Der Innenpolitische Sprecher der CDU-Fraktion im Hessischen Landtag sei sich mit seinen Sprecherkollegen aus CSU und CDU in Bund und Ländern einig, dass auch nach der Entscheidung des Europäischen Gerichtshofs (EuGH) die Nationalstaaten eigene Gesetze zur Vorratsdatenspeicherung erlassen dürfen müssen. Genau wie das Bundesverfassungsgericht habe der EuGH die Vorratsdatenspeicherung nicht kategorisch verboten. „Wir wollen eine bundesgesetzliche Grundlage für die Vorratsdatenspeicherung schaffen. Bei der Vorratsdatenspeicherung werden Kommunikationsinhalte nicht abgehört, mitgeschnitten oder auf andere Weise erfasst. Dennoch ist jeder Zugriff auf die vom Telekommunikationsunternehmer gespeicherten Daten nur unter engen Voraussetzungen zulässig“, so Bauer. Selbstverständlich habe ein Gesetz die Vorgaben der Richter aus Karlsruhe und Brüssel zu beachten.

„Kriminelle dürfen keinen Vorsprung gegenüber Strafverfolgungsbehörden haben. Unser Rechtsstaat ist zur Bekämpfung schwerer und schwerster Kriminalität auf die Vorratsdatenspeicherung angewiesen. Wir dürfen beim Kampf gegen Kriminalität im Internet kein Ermittlungsvakuum entstehen lassen. Wer beispielsweise Kinderpornografie im Internet verbreitet, dem muss das Handwerk gelegt werden“, erklärte Bauer.

„Gemeinsam mit meinen Kollegen der Konferenz der Innenpolitischen Sprecher von CDU/CSU in Bund und Ländern fordere ich in unserer gemeinsamen Erfurter Erklärung die Abschaffung des Richtervorbehalts (§ 81a StPO) bei Blutentnahmen im Zusammenhang mit Alkohol- und Drogendelikten im Straßenverkehr“, sagte Bauer weiter. „Es ist erwiesen, dass der Blutalkoholgehalt im Körper pro Stunde um 0,1 bis zu 0,2 Promille abbaut. Insbesondere bei nächtlichen Kontrollen kann es teilweise Stunden dauern, bis eine richterliche Prüfung und Anordnung zur Blutentnahme vorliegt. Der Richtervorbehalt birgt damit die Gefahr, dass der zur Tatzeit im Blut befindliche Alkoholgehalt nicht mehr korrekt nachweisbar ist.“ Gerade in einem Flächenland wie Hessen führe das Abwarten einer richterlichen Entscheidung zwangsläufig zu zeitlichen Verzögerungen, die wegen des Blutalkoholabbaus einen Beweismittelverlust zur Folge haben können.

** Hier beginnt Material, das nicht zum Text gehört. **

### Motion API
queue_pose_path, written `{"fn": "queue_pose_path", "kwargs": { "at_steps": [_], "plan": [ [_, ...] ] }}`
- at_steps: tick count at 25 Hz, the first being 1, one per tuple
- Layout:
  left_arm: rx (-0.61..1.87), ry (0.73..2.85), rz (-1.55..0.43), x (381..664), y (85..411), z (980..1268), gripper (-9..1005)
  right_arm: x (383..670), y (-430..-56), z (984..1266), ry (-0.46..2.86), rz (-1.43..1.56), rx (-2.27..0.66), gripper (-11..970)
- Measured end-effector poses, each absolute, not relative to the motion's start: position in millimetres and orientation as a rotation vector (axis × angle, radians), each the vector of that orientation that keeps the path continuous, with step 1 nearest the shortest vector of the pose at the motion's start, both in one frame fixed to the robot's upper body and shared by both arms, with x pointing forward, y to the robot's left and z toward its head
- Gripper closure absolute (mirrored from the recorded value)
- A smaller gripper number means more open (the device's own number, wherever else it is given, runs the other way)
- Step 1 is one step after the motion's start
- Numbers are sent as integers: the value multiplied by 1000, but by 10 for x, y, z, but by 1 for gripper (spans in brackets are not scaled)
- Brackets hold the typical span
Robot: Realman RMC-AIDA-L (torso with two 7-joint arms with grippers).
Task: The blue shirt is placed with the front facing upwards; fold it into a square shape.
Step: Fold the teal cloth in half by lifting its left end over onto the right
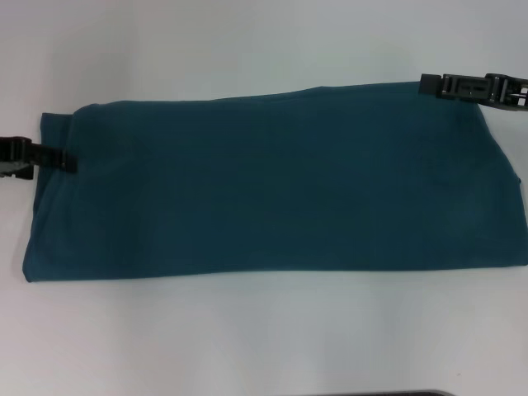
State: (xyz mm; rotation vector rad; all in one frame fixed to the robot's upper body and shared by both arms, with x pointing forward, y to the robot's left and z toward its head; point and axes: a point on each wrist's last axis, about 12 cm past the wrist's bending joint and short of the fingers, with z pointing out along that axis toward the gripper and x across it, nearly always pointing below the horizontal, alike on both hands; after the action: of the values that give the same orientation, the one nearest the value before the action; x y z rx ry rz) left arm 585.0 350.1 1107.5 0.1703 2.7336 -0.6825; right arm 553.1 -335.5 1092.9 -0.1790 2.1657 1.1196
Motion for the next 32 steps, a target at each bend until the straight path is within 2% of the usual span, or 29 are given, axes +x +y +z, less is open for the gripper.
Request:
{"fn": "queue_pose_path", "kwargs": {
  "at_steps": [19, 32],
  "plan": [
    [175, 2751, -646, 5888, 3446, 11037, 97, 5521, -3365, 10926, 2167, 1121, -177, 243],
    [264, 2776, -676, 5923, 3291, 11068, 97, 5519, -3370, 10928, 2166, 1119, -177, 243]
  ]
}}
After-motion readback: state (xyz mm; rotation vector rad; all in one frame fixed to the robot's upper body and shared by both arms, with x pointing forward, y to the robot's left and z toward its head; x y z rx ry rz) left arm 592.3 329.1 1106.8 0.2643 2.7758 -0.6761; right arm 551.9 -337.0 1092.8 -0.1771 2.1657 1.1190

„Unsere Polizei soll Verbrecher jagen und nicht unnötig bei Blutkontrollen auf richterliche Entscheidungen warten müssen. Unsere gut ausgebildeten Polizistinnen und Polizisten sehen vor Ort am besten, ob zur Sicherung des Strafverfahrens eine Blutentnahme gerechtfertigt ist. Eine bessere Entscheidung kann ein Richter nur aufgrund telefonischer Schilderung des Sachverhalts durch die Polizei nicht treffen. Eine richterliche Entscheidung ist nur dort sinnvoll, wo eine eigenständige Prüfung des Sachverhalts auch wirklich möglich ist. Da Polizei und Staatsanwaltschaft näher am Geschehen sind, sollten sie auch die Blutentnahme im Zusammenhang mit Alkohol- und Drogendelikten im Straßenverkehr anordnen dürfen. Dafür benötigen wir eine klare, praxisgerechte Gesetzesregelung“, so Bauer.